Зина глубоко вздохнула, склонила набок головку и, скручивая пальчиками
кисточку своей мантилии, печально обиженным тоном снова простонала:
-- Я уж к этому давно привыкла.
-- Давно-о? -- спросил старик.
-- Да. Это всегда так. Стоит мне пожелать чего-нибудь от мужа, и этого
ни за что не будет.
-- Что ты вздор-то говоришь, матушка! Алексей мужик добрый, честный, а
ты ему жена, а не метресса какая-нибудь, что он тебе на зло все будет
делать.
-- Какой ты странный, Егор Николаевич, -- томно вмешалась Ольга
Сергеевна. -- Уж, верно, женщина имеет причины так говорить, когда говорит.
-- Нет, это еще не верно.
-- Неужто же женщина, любящее, преданное, самоотверженное существо,
станет лгать, выдумывать, клеветать на человека, с которым она соединена
неразрывными узами! Странны ваши суждения о дочери, Егор Николаевич.
-- А ваши еще страннее и еще вреднее. Дуйте, дуйте ей, сударыня, в
уши-то, что она несчастная, ну и в самом деле увидите несчастную. Москва
ведь от грошовой свечи сгорела. Вы вот сегодня все выболтали уж, так и
беретесь снова за старую песню.
-- Я не болтаю, как вы выражаетесь, и не дую никому в уши, а я...
Но в это время за горою послышались ритмические удары копыт скачущей
лошади, и вслед за тем показался знакомый всадник, несущийся во весь опор к
спуску.
-- Костик! -- вскрикнул Бахарев, быстро поднимаясь в тревоге со
скамейки.
-- Он-с, -- так же тревожно отвечал конторщик.

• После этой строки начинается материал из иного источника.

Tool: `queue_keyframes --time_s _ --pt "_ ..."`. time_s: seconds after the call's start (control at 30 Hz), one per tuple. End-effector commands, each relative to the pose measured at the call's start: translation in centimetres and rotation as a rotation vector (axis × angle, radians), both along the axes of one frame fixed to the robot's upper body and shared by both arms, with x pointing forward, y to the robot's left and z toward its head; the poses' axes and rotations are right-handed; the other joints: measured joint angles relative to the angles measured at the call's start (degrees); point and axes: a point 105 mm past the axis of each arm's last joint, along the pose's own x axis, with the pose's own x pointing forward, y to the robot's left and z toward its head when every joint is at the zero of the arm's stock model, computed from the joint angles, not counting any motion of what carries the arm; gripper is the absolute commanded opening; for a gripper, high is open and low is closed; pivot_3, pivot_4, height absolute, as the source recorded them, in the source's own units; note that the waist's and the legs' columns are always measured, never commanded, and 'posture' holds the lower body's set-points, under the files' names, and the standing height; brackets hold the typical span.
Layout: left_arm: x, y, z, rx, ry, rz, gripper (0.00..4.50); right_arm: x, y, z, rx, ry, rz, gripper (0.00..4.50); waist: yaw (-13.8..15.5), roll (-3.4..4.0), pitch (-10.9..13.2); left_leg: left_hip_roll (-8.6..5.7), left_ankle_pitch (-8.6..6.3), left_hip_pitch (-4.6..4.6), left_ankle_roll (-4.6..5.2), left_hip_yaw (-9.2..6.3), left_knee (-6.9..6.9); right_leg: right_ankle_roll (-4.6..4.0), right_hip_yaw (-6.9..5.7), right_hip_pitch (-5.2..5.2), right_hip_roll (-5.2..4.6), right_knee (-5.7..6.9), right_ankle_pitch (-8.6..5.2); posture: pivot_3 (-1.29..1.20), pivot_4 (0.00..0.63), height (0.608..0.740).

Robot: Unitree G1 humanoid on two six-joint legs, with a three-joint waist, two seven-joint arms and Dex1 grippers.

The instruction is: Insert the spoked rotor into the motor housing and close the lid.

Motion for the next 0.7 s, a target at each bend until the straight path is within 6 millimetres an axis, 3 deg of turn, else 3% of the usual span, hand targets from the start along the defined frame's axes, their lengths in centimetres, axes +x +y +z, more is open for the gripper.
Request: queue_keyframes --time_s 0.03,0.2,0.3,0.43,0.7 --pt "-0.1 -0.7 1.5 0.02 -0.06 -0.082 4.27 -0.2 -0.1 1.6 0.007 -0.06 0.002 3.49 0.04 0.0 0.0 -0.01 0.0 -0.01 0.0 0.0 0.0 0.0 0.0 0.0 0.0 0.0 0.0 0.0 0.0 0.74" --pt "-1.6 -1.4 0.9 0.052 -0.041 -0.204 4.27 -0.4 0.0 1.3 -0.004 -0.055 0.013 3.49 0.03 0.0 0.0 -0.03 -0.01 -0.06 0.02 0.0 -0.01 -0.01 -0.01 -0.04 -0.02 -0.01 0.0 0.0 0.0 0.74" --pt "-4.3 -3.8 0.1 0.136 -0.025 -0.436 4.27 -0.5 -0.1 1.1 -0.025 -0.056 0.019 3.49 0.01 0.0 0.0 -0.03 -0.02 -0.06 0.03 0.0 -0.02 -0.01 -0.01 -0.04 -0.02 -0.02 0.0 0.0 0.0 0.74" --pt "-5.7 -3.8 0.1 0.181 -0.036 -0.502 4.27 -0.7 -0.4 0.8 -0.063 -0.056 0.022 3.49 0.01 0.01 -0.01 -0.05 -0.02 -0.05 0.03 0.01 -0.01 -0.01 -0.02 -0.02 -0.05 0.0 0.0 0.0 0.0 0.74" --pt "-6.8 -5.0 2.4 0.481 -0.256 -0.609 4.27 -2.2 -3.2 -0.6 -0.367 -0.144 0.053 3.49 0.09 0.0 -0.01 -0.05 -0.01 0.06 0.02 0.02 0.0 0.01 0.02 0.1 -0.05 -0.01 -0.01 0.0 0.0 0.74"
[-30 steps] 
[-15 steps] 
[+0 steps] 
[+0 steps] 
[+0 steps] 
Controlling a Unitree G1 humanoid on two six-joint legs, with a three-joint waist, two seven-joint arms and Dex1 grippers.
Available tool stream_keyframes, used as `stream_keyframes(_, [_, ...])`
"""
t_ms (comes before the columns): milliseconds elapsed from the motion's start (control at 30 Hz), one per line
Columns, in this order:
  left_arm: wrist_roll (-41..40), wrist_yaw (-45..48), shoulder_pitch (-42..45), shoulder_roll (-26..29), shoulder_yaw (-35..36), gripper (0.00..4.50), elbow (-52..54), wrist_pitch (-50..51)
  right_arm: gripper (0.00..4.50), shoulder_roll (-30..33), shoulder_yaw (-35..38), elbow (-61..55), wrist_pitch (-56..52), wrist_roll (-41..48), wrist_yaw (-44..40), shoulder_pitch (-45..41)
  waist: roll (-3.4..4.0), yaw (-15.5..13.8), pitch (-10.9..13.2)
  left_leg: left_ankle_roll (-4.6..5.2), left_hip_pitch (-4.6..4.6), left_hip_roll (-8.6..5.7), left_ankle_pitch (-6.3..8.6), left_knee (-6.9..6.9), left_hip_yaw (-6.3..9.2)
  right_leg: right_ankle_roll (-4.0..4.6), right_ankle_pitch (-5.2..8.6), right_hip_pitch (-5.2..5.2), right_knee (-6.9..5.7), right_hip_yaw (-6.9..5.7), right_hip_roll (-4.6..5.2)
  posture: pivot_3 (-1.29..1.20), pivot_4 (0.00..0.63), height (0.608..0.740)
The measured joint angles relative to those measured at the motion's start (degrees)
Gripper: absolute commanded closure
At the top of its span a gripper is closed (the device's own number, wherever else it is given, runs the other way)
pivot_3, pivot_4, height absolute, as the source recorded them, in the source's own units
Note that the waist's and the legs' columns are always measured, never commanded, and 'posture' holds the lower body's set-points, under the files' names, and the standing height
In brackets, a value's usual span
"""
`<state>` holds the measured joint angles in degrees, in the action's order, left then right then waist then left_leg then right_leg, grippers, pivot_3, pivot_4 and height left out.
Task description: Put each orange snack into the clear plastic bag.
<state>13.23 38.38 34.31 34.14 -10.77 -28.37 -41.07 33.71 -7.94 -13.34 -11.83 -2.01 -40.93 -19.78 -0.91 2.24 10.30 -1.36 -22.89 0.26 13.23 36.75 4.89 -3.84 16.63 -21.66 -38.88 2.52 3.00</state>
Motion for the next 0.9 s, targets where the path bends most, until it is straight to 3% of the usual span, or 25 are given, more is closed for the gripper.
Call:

Все встали с своих мест и торопливо пошли к мосту. Между тем форейтор
Костик, проскакав половину моста, заметил господ и, подняв фуражку, кричал:
-- Едут! едут!
-- Едут? Где едут? -- спрашивал Бахарев, теряясь от волнения.
-- Сейчас едут, за меревскими овинами уж.
-- А! за овинами... Боже мой!.. Смотри, Нарциз... ах Боже... -- и
старик побежал рысью по мосту вдогонку за Гловацким, который уже шагал на
той стороне реки, наискось по направлению к довольно крутому
спиралеобразному спуску.
Дамы шли тоже так торопливо, что Ольга Сергеевна, несколько раз
споткнувшись на подол своего длинного платья, наконец приостановилась и,
обратясь к младшей дочери, сказала:
-- Мне неловко совсем идти с Матузалевной, понеси ее, пожалуйста,
Сонечка. Да нет, ты ее задушишь; ты все это как-то так делаешь, Бог тебя
знает! Саша, дружочек, понесите, пожалуйста, вы мою Матузалевну.
Священническая дочь приняла из-под шали Ольги Сергеевны белую кошку и
положила ее на свои руки.
-- Осторожней, дружочек, она не так здорова, -- скороговоркою добавила
Ольга Сергеевна и, приподняв перед своего платья, засеменила вдогонку за
опередившими ее дочерьми и попадьею.
Кандидата уже не было с ними. Увидев бегущих стариков, он сам не
выдержал и, не размышляя долго, во все лопатки ударился навстречу едущим.
Три лица, бросившиеся на гору, все разбились друг с другом. На половине
спуска, отдуваясь и качаясь от одышки, стоял Бахарев, стараясь расстегнуть
скорее шнуры своей венгерки, чтобы вдохнуть более воздуха; немного впереди
его торопливо шел Гловацкий, но тоже беспрестанно спотыкался и задыхался.
Немощная плоть стариков плохо повиновалась бодрости духа. Зато Помада, уже
преодолев самую большую крутизну горы, настоящим орловским рысаком несся по
более отлогой косине верхней части спуска.